# Task goal
Scan the lines below; pull out those with "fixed".

-- Opening Marker --

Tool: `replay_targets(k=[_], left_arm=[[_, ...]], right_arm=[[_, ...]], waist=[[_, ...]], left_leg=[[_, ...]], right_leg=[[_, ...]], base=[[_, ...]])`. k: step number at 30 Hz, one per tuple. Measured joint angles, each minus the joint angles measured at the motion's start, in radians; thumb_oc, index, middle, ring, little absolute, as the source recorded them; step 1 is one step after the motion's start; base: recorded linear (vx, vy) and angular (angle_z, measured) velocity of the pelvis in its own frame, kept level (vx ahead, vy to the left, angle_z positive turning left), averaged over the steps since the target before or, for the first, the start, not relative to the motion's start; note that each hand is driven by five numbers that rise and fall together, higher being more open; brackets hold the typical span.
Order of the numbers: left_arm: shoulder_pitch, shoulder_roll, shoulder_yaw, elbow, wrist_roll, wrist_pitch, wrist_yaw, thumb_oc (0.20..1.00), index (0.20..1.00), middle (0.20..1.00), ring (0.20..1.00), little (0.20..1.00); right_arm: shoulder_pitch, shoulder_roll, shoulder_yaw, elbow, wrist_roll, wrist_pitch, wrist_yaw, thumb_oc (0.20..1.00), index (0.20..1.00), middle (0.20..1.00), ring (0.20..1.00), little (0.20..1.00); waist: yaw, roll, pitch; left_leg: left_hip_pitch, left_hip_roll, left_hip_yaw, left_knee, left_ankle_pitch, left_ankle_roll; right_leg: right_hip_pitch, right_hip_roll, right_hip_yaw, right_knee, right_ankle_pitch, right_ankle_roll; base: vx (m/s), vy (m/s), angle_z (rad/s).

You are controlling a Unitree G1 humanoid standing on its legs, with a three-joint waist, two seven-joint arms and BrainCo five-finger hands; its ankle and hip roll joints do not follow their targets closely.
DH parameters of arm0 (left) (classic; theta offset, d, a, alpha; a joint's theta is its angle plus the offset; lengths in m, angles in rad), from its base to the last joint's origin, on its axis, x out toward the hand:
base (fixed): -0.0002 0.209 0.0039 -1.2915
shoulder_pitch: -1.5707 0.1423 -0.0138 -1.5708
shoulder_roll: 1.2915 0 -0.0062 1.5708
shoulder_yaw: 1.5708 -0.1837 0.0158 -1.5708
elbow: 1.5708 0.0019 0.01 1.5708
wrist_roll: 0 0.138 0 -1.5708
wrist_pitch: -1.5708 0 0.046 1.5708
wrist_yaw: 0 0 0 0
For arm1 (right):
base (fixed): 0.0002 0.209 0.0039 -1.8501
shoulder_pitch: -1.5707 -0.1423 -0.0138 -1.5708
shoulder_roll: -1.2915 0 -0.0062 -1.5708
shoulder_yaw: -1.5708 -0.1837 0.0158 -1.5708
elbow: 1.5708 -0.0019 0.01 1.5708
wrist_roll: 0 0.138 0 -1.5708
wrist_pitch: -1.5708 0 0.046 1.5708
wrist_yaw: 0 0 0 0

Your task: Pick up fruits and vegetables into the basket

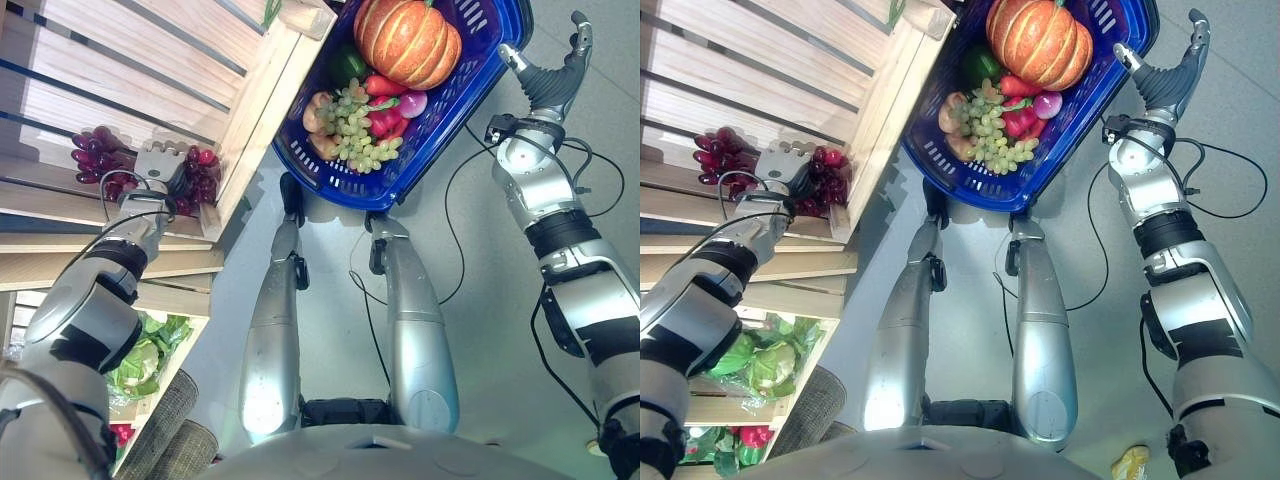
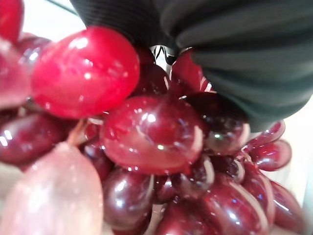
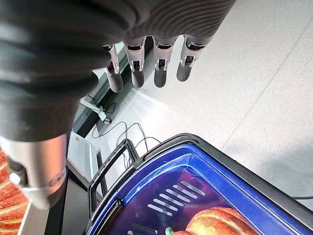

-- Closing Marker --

# Answer space
base (fixed): -0.0002 0.209 0.0039 -1.2915
base (fixed): 0.0002 0.209 0.0039 -1.8501

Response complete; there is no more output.